Task to carry out
Below are the entries to work from; restate word for word the portion that opens with the line containing "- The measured" and closes with the line containing "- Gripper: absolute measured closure", keeping both.

Source data
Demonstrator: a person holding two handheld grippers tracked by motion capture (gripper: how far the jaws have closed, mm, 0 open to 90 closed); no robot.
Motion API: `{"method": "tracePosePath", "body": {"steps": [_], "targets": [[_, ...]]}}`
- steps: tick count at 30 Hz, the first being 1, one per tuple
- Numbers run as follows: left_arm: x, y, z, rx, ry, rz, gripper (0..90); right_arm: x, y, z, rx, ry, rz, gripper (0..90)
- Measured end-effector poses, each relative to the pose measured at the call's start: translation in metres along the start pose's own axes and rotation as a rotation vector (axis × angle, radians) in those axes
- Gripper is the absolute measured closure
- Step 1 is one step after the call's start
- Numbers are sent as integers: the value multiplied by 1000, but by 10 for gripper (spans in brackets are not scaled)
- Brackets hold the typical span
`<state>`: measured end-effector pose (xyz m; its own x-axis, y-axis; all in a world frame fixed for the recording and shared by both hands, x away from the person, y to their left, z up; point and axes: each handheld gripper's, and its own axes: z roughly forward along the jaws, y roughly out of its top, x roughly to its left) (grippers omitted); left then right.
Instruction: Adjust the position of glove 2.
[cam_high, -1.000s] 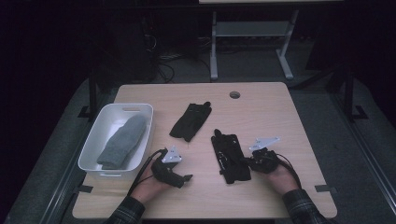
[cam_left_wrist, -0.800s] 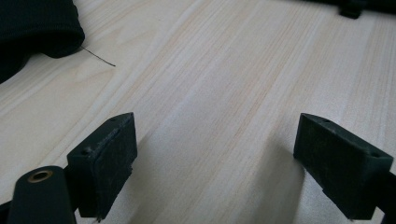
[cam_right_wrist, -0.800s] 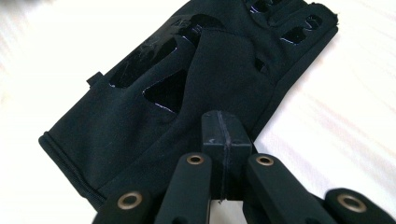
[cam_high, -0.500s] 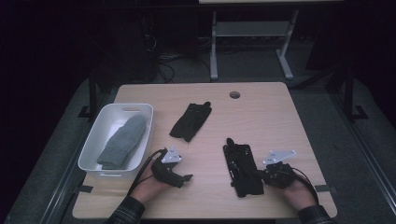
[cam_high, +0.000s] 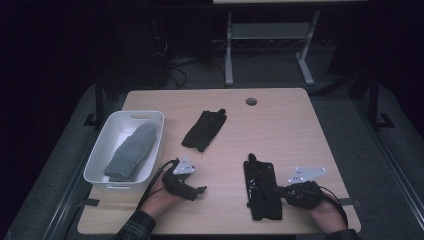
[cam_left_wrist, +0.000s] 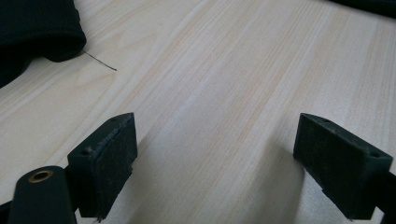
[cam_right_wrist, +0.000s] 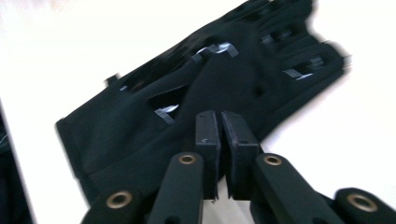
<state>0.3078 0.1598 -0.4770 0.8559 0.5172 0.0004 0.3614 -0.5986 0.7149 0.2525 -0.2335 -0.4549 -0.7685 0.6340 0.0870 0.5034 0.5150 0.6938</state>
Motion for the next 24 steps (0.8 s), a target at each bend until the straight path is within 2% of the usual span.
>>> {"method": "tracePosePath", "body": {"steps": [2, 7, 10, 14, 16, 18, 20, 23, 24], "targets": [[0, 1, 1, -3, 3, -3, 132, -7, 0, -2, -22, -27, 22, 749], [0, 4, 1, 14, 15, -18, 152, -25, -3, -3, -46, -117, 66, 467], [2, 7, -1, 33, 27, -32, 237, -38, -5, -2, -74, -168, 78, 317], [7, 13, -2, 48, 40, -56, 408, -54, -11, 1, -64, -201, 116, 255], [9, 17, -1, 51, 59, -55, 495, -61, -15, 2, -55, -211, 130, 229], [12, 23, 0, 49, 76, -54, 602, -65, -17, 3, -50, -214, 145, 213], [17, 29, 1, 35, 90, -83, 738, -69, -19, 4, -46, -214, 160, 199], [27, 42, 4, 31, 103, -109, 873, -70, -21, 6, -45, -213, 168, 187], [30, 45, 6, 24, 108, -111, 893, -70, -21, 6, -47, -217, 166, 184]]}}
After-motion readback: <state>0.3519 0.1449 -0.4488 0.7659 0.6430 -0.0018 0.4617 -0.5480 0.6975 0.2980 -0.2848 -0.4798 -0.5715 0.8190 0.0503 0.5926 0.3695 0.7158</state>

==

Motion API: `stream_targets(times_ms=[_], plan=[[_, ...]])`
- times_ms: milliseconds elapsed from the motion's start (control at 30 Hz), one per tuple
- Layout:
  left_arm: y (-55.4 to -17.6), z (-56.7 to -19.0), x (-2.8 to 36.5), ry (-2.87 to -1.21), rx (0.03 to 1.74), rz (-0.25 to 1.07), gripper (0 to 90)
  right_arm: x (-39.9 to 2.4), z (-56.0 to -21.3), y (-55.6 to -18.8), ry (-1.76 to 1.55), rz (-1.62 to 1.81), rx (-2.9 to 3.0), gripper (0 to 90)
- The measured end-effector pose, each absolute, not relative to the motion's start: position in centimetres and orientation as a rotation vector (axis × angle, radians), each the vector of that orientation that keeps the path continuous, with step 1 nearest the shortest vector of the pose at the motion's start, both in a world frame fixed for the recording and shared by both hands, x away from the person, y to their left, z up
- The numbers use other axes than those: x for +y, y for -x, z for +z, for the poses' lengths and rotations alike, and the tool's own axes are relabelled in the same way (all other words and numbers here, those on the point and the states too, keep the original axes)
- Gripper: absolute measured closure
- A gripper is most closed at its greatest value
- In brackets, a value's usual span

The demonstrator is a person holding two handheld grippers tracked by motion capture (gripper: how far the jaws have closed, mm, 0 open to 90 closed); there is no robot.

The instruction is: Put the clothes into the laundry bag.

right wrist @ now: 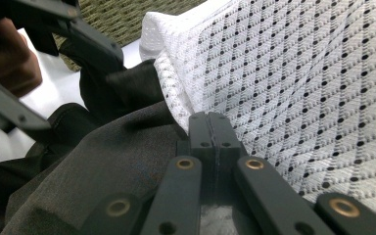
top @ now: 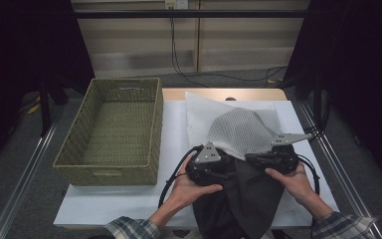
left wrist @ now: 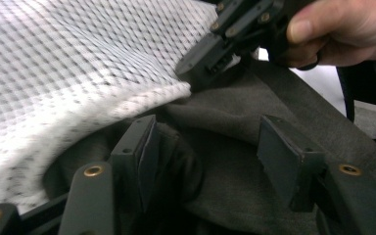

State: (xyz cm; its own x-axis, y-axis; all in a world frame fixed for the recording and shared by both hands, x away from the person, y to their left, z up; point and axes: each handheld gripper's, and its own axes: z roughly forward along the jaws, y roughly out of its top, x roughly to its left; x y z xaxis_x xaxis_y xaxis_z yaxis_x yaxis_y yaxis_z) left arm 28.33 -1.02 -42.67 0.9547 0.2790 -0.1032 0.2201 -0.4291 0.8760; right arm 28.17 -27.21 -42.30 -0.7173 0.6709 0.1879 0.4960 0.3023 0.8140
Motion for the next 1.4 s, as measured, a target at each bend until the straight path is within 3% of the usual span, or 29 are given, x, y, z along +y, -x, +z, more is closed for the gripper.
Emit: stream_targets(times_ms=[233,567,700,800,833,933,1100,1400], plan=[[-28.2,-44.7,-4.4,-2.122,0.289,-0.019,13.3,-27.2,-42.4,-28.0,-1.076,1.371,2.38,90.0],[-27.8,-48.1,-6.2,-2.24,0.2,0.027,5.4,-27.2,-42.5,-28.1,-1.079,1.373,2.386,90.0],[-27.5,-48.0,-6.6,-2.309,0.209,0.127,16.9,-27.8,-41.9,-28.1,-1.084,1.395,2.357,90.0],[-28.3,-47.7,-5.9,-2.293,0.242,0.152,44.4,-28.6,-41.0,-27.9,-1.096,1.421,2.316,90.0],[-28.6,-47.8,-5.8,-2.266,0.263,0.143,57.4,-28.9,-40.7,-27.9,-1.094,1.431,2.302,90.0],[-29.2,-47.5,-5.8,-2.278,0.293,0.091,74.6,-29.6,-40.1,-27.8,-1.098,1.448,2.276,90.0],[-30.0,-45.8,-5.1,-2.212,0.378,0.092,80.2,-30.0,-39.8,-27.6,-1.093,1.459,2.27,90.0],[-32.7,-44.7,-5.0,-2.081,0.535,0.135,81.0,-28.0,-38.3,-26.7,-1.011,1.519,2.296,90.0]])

Task solution
- The measured end-effector pose, each absolute, not relative to the motion's start: position in centimetres and orientation as a rotation vector (axis × angle, radians), each the vector of that orientation that keeps the path continuous, with step 1 nearest the shortest vector of the pose at the motion's start, both in a world frame fixed for the recording and shared by both hands, x away from the person, y to their left, z up
- The numbers use other axes than those: x for +y, y for -x, z for +z, for the poses' lengths and rotations alike, and the tool's own axes are relabelled in the same way (all other words and numbers here, those on the point and the states too, keep the original axes)
- Gripper: absolute measured closure

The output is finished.